* **Your instructions**: Find the line with "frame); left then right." in the records below. Copy it and every line after it, up to and including the line with "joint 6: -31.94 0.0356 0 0".

╭─ Records for processing

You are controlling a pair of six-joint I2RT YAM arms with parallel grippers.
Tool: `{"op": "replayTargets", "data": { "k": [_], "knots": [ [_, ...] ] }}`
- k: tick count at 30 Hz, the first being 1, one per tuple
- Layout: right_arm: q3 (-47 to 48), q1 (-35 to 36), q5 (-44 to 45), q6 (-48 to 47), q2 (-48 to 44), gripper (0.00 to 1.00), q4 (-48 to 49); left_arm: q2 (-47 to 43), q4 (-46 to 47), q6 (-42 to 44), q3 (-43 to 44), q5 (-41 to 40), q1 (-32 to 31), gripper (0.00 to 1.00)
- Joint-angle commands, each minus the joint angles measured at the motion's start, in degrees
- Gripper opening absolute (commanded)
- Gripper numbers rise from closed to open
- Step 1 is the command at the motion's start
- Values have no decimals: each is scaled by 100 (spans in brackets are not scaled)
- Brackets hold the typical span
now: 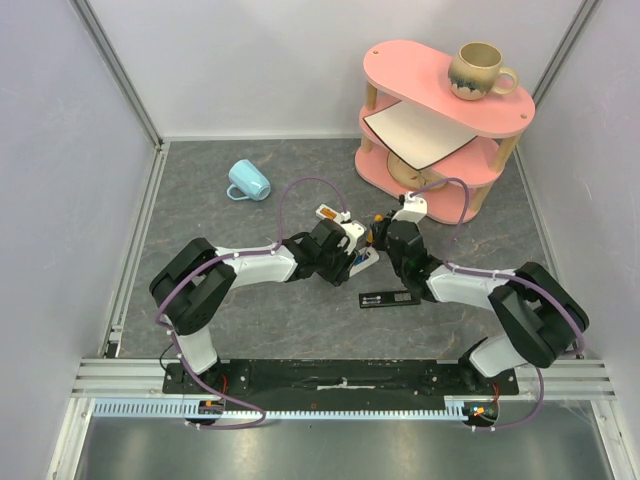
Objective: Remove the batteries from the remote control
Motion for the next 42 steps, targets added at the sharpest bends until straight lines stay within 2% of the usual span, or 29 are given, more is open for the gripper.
{"op": "replayTargets", "data": {
  "k": [1, 14, 30, 42],
  "knots": [
    [354, 10, 292, -115, 320, 0, 315, 227, -197, 58, 11, 88, -7, 2],
    [504, 1, 441, -150, 760, 0, 297, 227, -197, 67, 20, 88, -7, 2],
    [521, -8, 872, -335, 602, 0, 95, 235, -205, 67, 29, 79, -7, 2],
    [434, 10, 188, -177, 743, 0, 411, 262, -205, 67, 46, 88, 2, 2]
  ]
}}
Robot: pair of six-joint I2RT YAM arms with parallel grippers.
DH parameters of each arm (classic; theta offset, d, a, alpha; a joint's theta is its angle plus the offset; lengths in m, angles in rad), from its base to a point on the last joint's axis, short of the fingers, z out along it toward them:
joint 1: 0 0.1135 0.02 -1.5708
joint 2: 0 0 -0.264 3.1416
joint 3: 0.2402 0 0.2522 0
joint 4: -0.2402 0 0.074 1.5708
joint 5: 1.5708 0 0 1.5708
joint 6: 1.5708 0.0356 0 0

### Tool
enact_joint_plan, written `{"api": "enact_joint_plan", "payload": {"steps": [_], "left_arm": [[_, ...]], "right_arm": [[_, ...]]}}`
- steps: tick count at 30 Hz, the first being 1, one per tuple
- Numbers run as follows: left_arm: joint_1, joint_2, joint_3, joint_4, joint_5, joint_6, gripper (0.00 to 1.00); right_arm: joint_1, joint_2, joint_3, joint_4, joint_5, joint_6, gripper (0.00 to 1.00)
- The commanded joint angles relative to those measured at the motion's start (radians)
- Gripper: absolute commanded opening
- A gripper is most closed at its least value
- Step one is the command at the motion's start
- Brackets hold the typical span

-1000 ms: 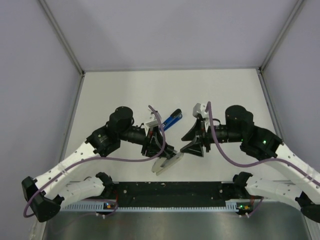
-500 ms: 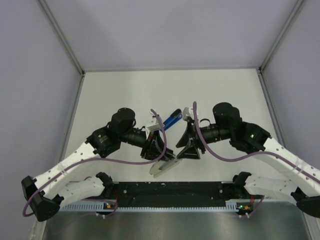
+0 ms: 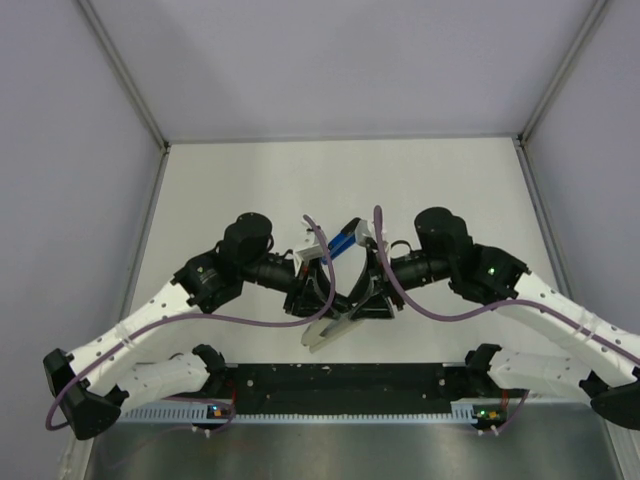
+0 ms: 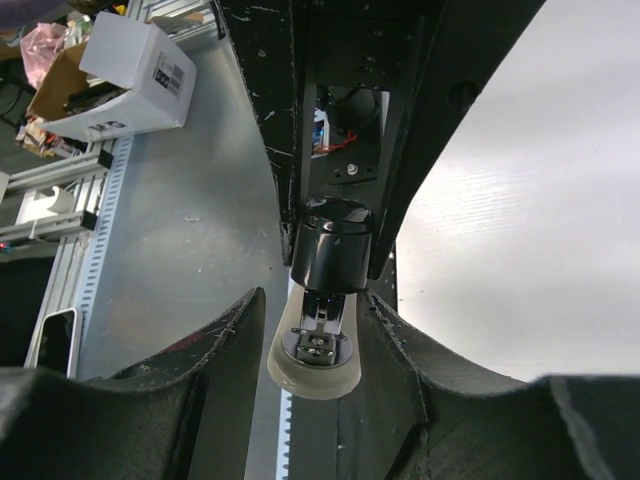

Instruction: Unload the staples from the stapler

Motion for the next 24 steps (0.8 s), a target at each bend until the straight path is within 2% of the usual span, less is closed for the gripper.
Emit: {"api": "enact_joint_plan", "payload": {"steps": [1,3,9,15,21,24], "left_arm": [[-0.009,-0.006,0.065,0.063,0.002,-0.004,0.0],[-0.013,-0.004,0.067,0.063,-0.007,-0.005,0.0],[-0.016,-0.01,0.07,0.075,-0.041,-0.021,0.0],[-0.018,-0.027,0.07,0.118,-0.018,-0.051,0.0],[-0.018,-0.035,0.087,0.138,-0.045,-0.064,0.0],[-0.018,-0.039,0.079,0.2,-0.081,-0.096,0.0]], "right_arm": [[0.033,0.008,-0.006,0.05,-0.012,0.002,0.42],[0.039,0.011,-0.012,0.051,-0.009,0.004,0.42],[0.057,0.012,-0.031,0.053,0.01,0.007,0.32],[0.061,0.002,-0.06,0.056,0.024,0.008,0.15],[0.067,-0.047,-0.142,0.12,-0.002,0.059,0.15],[0.068,-0.075,-0.208,0.181,-0.004,0.099,0.15]]}}
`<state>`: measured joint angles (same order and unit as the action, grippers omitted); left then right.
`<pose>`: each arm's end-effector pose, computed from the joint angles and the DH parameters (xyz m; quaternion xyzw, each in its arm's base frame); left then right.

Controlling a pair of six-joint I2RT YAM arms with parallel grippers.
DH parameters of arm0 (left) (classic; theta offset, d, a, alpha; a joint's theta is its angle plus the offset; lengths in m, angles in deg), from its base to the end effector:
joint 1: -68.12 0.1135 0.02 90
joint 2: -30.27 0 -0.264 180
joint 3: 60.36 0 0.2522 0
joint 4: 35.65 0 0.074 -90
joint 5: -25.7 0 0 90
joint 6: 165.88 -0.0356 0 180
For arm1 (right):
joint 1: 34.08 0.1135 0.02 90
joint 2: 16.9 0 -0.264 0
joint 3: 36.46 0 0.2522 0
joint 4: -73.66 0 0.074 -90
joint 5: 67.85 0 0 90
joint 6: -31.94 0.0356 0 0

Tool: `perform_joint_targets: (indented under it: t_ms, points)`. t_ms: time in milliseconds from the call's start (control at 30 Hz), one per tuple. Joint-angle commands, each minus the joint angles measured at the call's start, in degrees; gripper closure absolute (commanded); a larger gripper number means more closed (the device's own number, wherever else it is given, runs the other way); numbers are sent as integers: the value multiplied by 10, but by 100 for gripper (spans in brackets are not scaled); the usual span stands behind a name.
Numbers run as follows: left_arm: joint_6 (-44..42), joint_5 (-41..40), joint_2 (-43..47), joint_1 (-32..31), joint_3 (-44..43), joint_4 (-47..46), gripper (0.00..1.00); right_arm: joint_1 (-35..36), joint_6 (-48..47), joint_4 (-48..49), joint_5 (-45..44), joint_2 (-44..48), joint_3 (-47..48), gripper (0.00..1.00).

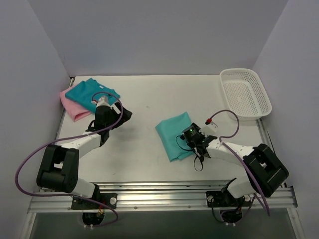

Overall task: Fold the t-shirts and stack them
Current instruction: Fold the long partially folded tshirt into a neat square

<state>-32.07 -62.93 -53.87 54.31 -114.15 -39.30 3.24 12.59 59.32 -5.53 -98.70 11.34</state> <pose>0.2995 -0.0745 0.1994 -0.2142 0.8238 -0.2618 0.4548 0.2180 0.1454 0.1549 0.3417 0.8450 0.1478 0.3839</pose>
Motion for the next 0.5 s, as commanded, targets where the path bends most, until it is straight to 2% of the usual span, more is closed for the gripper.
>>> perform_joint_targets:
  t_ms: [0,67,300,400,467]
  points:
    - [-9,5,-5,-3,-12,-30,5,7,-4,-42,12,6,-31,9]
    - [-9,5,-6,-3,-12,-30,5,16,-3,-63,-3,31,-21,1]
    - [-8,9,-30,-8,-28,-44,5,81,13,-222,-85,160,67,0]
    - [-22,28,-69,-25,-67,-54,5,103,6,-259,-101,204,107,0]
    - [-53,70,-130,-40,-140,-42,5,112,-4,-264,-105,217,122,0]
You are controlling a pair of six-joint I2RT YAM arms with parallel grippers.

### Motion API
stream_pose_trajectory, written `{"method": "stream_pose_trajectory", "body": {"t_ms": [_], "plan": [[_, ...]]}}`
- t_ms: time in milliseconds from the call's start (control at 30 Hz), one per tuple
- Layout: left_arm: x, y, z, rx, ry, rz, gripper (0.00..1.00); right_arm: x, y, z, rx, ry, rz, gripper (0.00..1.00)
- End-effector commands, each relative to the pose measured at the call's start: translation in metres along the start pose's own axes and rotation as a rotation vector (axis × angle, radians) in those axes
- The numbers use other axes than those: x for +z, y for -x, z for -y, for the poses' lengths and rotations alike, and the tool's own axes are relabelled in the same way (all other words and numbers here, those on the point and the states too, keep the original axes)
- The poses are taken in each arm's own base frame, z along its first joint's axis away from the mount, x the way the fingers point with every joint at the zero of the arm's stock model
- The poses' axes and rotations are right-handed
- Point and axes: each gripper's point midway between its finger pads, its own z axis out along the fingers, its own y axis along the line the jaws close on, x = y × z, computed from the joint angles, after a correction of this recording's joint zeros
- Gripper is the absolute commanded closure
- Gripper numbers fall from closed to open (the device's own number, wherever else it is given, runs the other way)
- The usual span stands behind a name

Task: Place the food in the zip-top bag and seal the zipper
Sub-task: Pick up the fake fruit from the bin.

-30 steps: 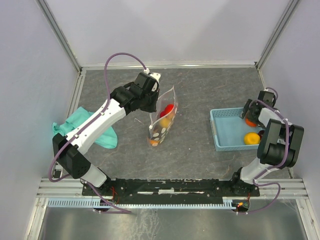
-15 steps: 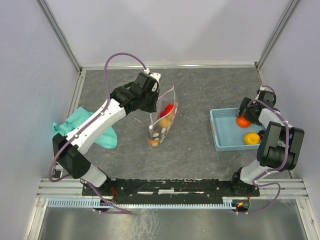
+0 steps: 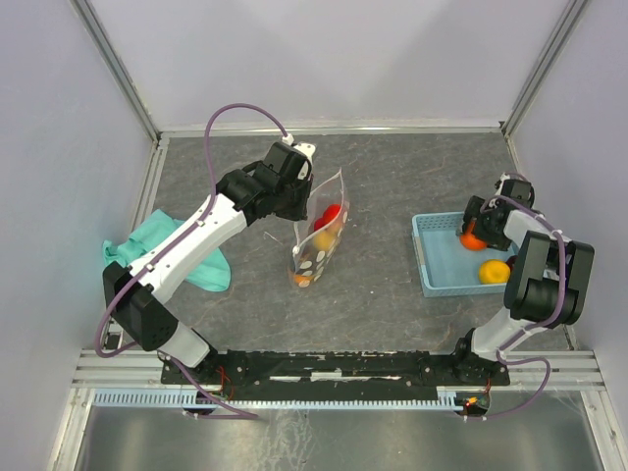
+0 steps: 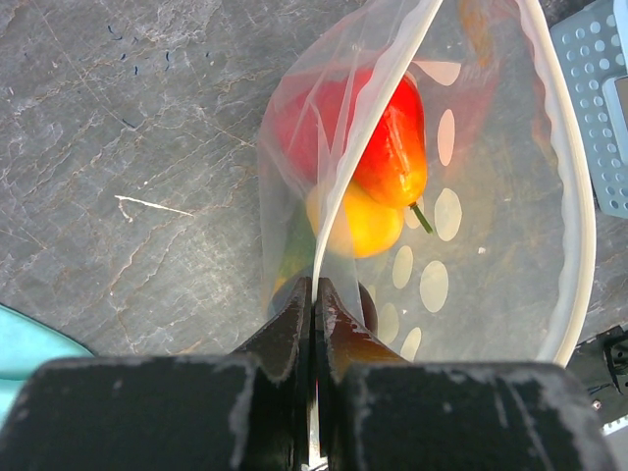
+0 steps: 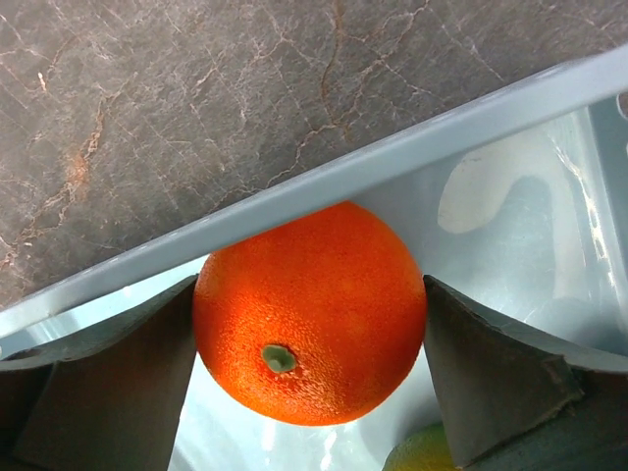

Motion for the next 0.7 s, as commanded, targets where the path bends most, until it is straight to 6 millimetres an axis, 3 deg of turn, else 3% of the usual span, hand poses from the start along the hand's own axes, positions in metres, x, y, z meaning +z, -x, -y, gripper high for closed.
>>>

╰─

* **Solution to this problem**:
`<pose>`: each arm's end-effector pose, computed from the joint angles and the DH parameters (xyz m; quaternion xyzw, each in its arm's base frame); left then right.

Controlling a pair of six-joint I2RT YAM arms with parallel grippers.
DH parameters of arm0 (left) (classic; theta offset, d, a, alpha; a joint's theta is its angle plus the offset; lengths in m, angles in deg), from its base to the end effector:
joint 1: -68.12 0.1135 0.02 90
joint 2: -30.27 0 -0.264 180
joint 3: 60.36 0 0.2522 0
joint 4: 35.65 0 0.074 -90
joint 5: -25.7 0 0 90
joint 6: 165.88 -0.0356 0 180
For arm1 (right):
joint 1: 34.08 0.1135 0.02 90
joint 2: 16.9 0 -0.264 0
joint 3: 36.46 0 0.2522 0
joint 4: -73.66 0 0.074 -90
joint 5: 67.85 0 0 90
joint 6: -31.94 0.0356 0 0

The answer to this exercise is complete.